- [REQUIRED ACTION]: In how many lines of the records does "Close" appear? Answer with one number.

- [SOURCE MATERIAL]:
——
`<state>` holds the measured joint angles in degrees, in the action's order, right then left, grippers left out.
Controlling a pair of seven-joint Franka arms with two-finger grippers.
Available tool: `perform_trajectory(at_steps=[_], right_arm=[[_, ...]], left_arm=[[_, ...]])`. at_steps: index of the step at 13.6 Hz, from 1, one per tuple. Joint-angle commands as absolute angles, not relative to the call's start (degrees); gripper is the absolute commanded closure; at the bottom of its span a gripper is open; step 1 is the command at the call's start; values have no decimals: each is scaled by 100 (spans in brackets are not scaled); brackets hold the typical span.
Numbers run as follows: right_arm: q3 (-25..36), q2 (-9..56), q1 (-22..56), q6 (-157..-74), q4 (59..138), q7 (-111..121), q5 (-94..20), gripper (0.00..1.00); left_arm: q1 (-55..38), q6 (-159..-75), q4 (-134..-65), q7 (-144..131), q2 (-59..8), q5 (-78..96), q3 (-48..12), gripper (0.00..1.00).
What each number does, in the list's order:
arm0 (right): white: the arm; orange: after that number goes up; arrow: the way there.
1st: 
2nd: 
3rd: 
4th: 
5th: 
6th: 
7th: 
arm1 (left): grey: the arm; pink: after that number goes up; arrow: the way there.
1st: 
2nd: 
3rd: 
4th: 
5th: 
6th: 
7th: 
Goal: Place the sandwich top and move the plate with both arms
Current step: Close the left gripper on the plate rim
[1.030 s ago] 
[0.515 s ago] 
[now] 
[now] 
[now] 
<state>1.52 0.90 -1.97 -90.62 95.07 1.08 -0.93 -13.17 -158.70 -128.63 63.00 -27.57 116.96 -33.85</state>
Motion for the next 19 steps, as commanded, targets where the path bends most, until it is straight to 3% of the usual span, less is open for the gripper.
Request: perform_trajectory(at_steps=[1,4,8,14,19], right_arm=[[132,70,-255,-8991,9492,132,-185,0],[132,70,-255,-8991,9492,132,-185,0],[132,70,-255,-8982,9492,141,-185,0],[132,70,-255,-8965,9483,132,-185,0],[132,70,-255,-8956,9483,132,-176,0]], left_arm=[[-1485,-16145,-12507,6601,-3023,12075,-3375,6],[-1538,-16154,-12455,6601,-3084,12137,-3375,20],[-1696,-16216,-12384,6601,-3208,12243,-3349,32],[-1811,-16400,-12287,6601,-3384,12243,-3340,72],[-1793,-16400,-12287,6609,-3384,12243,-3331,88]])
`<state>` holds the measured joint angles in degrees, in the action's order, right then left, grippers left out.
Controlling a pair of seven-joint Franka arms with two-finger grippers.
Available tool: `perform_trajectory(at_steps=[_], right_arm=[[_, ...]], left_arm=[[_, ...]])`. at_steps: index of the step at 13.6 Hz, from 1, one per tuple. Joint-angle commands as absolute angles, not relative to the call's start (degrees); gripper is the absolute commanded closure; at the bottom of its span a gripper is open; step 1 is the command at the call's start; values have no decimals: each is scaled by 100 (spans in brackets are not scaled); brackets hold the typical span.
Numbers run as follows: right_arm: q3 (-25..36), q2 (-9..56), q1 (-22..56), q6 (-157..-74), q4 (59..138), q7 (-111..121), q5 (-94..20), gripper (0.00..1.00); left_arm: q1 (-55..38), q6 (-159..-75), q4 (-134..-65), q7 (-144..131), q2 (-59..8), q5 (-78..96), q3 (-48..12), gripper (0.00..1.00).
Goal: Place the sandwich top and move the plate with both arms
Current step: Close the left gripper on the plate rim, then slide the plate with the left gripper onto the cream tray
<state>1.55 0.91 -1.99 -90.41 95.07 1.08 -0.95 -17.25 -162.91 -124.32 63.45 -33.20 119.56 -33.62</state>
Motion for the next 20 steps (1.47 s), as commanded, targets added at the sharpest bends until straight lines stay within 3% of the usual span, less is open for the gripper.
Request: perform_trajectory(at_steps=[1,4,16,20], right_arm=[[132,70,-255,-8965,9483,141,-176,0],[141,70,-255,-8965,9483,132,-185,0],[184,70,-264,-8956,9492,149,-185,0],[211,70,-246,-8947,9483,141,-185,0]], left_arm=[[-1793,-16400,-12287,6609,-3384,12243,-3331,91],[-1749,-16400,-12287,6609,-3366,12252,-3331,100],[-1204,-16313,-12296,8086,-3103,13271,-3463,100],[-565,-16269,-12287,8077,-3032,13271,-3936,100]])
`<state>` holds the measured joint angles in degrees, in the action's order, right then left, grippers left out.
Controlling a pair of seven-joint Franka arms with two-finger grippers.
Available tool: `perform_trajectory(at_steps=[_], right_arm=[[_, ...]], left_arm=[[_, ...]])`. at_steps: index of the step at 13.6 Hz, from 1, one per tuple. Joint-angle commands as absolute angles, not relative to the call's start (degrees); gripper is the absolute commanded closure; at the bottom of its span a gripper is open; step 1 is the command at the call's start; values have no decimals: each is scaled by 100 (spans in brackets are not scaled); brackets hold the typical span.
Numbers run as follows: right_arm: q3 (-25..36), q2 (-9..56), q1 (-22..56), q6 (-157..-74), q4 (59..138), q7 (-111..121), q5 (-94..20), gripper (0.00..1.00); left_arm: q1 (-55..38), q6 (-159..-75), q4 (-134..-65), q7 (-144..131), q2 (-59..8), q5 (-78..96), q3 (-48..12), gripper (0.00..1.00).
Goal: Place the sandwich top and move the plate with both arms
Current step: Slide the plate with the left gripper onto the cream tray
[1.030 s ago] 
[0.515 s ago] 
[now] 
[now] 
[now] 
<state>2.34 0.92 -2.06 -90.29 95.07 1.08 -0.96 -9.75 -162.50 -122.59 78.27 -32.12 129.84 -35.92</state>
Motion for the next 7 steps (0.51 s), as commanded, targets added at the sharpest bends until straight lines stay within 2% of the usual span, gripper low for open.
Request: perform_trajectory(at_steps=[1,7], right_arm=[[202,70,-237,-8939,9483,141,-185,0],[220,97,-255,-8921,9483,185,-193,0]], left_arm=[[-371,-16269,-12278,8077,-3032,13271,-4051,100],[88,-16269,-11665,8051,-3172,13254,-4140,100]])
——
- [SOLUTION FOR THIS PROBLEM]: 2